The Cable

Israeli ambassador stands by comments on Goldstone Report

Israel's ambassador to Washington, Michael Oren, today stood by his recent opinion article that compared the writers of the U.N.-sponsored Goldstone Report, which accuses Israel of war crimes, with Holocaust deniers and asserted that the report's writers were portraying the Israeli government as Nazis.

Oren's article, published Oct. 6 in The New Republic,  has ignited some controversy online and in Washington. In it, he wrote (emphasis added):

The Goldstone Report goes further than Ahmadinejad and the Holocaust deniers by stripping the Jews not only of the ability and the need but of the right to defend themselves. If a country can be pummeled by thousands of rockets and still not be justified in protecting its inhabitants, then at issue is not the methods by which that country survives but whether it can survive at all. But more insidiously, the report does not only hamstring Israel; it portrays the Jews as the deliberate murderers of innocents--as Nazis. And a Nazi state not only lacks the need and right to defend itself; it must rather be destroyed.

Speaking to The Cable today, Oren defended the comparison.

"I think there is a parallel between Holocaust denial and denying Israel's right to the means and the ability to defend itself," Oren said, adding that he wasn't trying to say that the violations alleged of Israel in the January Gaza operation were of the same character or on the same scale as the Nazi atrocities.

Speaking this morning to a packed audience at the Hudson Institute, a Washington think tank, Oren more extensively criticized the Goldstone Report, which will apparently be discussed at the U.N. on Oct. 14, warning that it could set a precedent that could result in U.S. troops being charged with war crimes for civilian deaths in Afghanistan.

On a separate issue, Oren said that Israeli and American negotiators were close to a deal on the issue of Israeli settlement construction as a precursor to a resumption of peace negotiations.

"The settlement issue as a major flashpoint has greatly been removed," Oren said, referring to the ongoing discussions, which include the visit of U.S. envoy George Mitchell to Jerusalem today.

"They have reached significant progress on the idea of a time-limited freeze that would not really impact Jerusalem and that would provide for a certain amount of normal growth construction," Oren said, adding that as of today there is no final agreement on the length of the freeze or the specific parameters.

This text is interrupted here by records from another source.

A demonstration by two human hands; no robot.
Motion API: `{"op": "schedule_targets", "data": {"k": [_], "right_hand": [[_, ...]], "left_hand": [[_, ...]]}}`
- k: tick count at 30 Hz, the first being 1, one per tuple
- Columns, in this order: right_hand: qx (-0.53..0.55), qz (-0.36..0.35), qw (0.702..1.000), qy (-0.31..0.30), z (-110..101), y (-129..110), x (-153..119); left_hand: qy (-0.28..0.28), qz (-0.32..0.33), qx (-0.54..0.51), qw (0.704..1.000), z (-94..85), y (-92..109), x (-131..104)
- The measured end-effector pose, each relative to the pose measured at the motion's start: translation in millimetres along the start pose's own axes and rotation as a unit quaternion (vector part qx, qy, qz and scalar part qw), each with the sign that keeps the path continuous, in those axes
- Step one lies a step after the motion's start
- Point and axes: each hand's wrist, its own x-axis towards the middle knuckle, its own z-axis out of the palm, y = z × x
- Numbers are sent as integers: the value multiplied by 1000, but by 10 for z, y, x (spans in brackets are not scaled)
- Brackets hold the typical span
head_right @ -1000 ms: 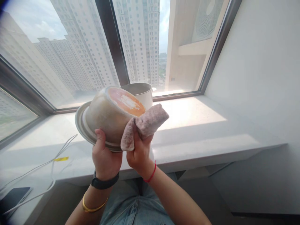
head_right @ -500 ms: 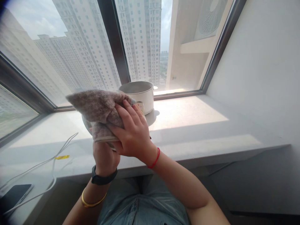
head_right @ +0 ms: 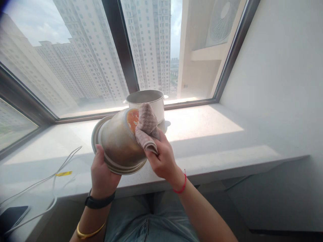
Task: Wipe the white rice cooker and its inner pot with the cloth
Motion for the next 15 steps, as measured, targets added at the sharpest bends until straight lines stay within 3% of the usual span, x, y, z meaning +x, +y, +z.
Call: {"op": "schedule_targets", "data": {"k": [3,7,9,12,15], "right_hand": [[-99,-108,986,-84,-38,-318,152],[-143,-129,969,-156,-134,-482,750],[-112,-75,968,-210,-212,-422,1041],[34,76,953,-291,-369,-200,1293],[205,226,913,-270,-519,61,1255]], "left_hand": [[-17,-45,7,999,-43,-74,-73],[-20,-97,20,995,-127,-64,-196],[-10,-98,31,995,-190,-20,-222],[-15,-79,49,996,-279,53,-224],[-43,-86,54,994,-328,89,-202]]}}
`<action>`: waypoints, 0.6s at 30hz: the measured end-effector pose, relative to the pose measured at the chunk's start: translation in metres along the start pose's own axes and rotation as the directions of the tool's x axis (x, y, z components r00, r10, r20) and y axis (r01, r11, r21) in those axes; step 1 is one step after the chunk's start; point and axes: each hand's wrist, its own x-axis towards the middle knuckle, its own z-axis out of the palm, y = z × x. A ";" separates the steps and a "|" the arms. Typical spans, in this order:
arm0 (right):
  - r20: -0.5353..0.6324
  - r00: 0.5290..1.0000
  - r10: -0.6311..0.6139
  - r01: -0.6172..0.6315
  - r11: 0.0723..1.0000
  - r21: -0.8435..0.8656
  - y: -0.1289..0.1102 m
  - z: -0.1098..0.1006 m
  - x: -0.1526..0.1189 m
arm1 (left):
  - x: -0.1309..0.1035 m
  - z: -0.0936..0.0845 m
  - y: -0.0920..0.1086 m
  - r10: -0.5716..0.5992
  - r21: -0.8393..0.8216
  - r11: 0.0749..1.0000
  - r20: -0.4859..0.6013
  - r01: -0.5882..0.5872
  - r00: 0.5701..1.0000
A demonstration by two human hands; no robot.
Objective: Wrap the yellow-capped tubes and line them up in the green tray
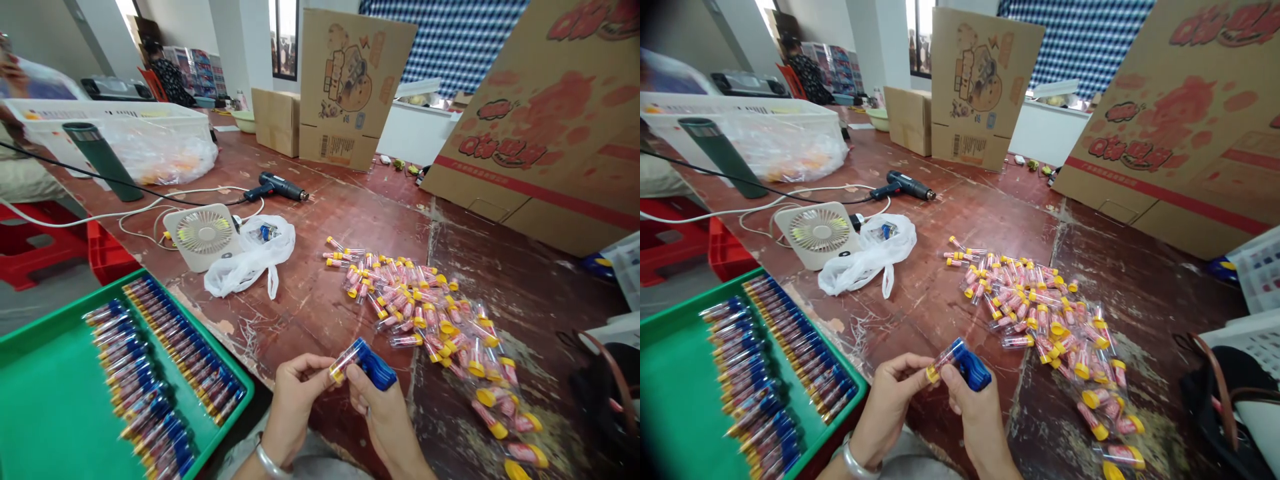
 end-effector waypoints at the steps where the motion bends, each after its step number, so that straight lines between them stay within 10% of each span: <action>1: -0.001 1.000 0.002 -0.002 1.000 -0.004 0.001 0.000 0.000 | 0.000 0.000 0.000 0.001 -0.007 1.000 -0.006 -0.001 1.000; 18: -0.119 0.993 0.002 -0.007 0.999 -0.039 0.009 0.009 0.002 | -0.003 -0.006 0.001 -0.012 -0.134 0.991 0.025 0.015 1.000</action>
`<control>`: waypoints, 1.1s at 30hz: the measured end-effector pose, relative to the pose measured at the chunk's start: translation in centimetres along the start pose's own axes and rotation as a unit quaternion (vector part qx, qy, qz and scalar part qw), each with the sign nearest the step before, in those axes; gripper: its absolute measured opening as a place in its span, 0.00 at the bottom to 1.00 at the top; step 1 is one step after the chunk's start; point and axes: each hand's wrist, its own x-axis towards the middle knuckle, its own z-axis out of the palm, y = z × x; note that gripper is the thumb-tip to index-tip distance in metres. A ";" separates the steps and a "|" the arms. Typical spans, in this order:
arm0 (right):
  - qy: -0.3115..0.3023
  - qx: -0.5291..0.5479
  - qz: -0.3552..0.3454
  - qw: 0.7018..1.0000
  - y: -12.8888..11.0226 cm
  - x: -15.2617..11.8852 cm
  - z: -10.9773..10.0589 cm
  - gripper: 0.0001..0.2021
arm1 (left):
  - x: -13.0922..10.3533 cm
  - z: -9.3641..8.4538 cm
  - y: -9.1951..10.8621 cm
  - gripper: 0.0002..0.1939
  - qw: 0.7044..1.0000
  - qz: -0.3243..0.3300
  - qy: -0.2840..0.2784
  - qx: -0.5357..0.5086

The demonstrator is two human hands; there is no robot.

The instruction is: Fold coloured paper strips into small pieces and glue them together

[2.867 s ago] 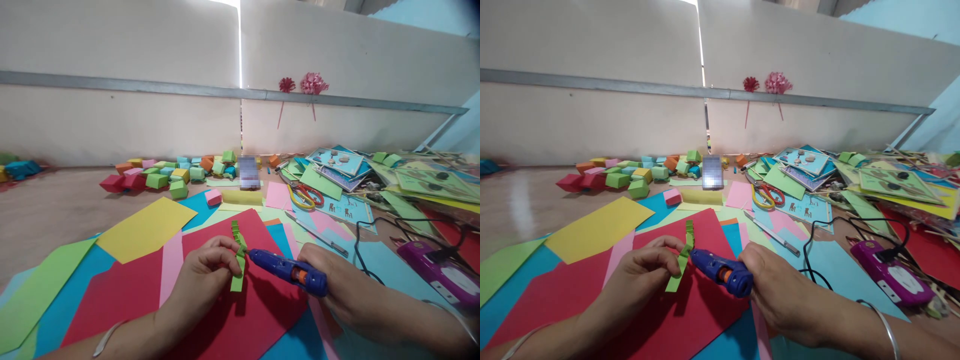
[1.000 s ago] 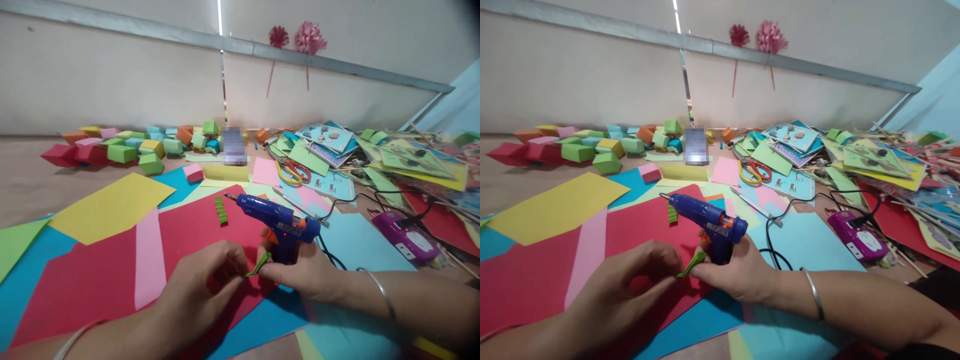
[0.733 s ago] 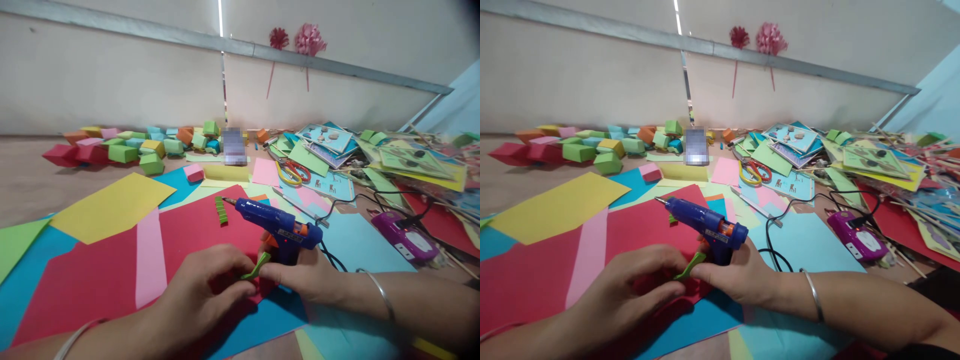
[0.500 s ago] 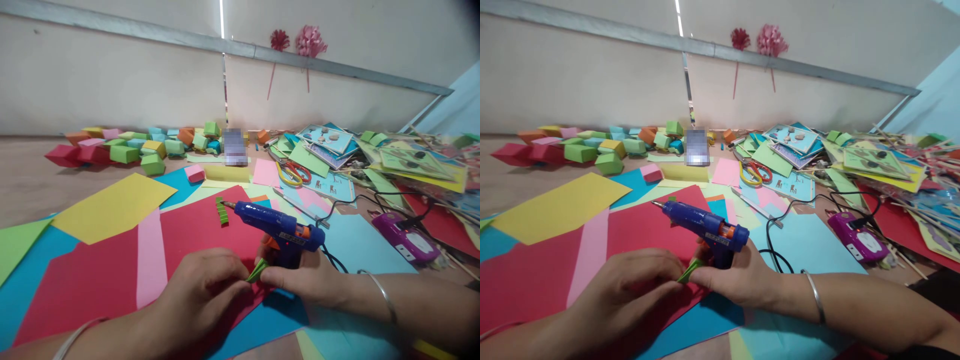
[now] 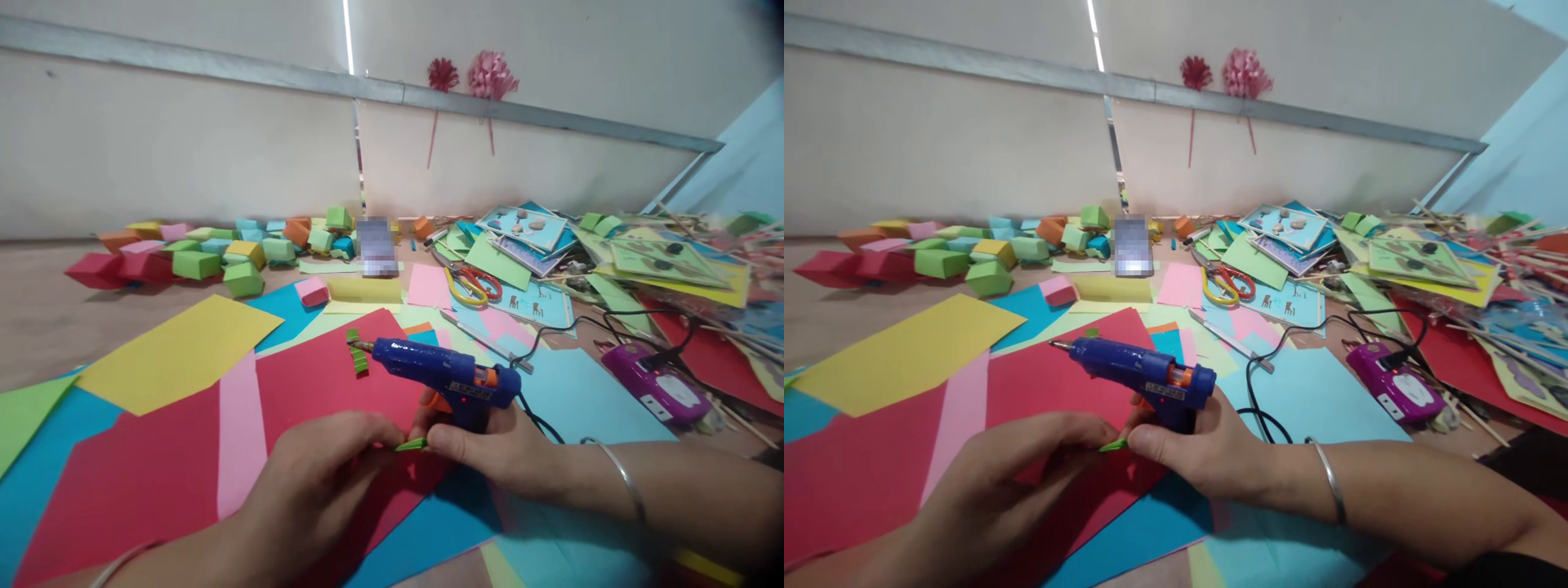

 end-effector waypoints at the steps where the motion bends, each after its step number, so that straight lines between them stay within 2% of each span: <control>1: 0.003 0.007 0.000 1.000 -0.1 0.0 0.0 0.15 | 0.0 0.0 0.1 0.03 1.000 -0.013 0.003 0.002; 6: 0.002 0.070 0.046 0.997 0.3 0.3 0.1 0.22 | 0.2 -0.2 0.3 0.06 1.000 0.006 -0.003 -0.016; 10: -0.003 0.136 0.093 0.986 0.6 0.5 0.1 0.26 | 0.6 -0.4 0.4 0.08 0.997 0.068 -0.009 -0.023; 12: -0.004 0.141 0.100 0.985 0.7 0.5 0.1 0.25 | 0.8 -0.5 0.5 0.14 0.994 0.100 -0.016 -0.032; 14: -0.011 0.143 0.101 0.985 0.7 0.5 0.1 0.25 | 0.8 -0.4 0.6 0.16 0.994 0.106 -0.017 -0.033; 19: -0.024 0.138 0.104 0.985 0.4 0.4 -0.1 0.21 | 0.4 -0.2 0.3 0.04 0.998 0.060 0.007 0.027; 23: -0.012 0.103 0.098 0.990 0.2 0.5 0.0 0.17 | 0.5 -0.4 0.2 0.05 0.992 0.115 -0.028 0.033; 26: 0.000 0.081 0.099 0.992 0.1 0.5 0.2 0.15 | 0.3 -0.5 0.1 0.13 0.987 0.142 -0.073 -0.003; 28: -0.002 0.075 0.106 0.991 -0.1 0.5 0.3 0.14 | 0.2 -0.5 0.1 0.18 0.987 0.140 -0.073 -0.020; 31: 0.009 0.022 0.067 0.997 -0.3 0.5 0.0 0.12 | 0.3 -0.5 -0.1 0.15 0.992 0.112 -0.037 -0.056; 33: 0.048 -0.049 -0.019 0.997 -0.5 0.5 -0.6 0.11 | 0.6 -0.5 0.0 0.10 0.996 0.039 0.006 -0.085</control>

He said the Palestinian side was still not happy with the proposed language, however.

Oren also reiterated that that U.S. President Barack Obama had promised Israel that the current engagement with Iran would not be open-ended and said that Israel was working with the United States on a package of sanctions for if and when the talks failed.

"In the prime minister's meeting with the president in the Oval Office [in May], the president assured us ... that the engagement would be limited, that there would be a reassessment at the end of the year," Oren said. "On the basis of that pledge, the prime minister came out and supported the president's policy of engagement, with that proviso that it would time-limited."

Subsequent developments, such as the disputed Iranian election, have spurred "a growing willingness on the part of the [Obama] administration not only to put limits on the engagement but to talk seriously about putting together a package of what Secretary of State Hillary Clinton called ‘crippling sanctions' against Iran," Oren added.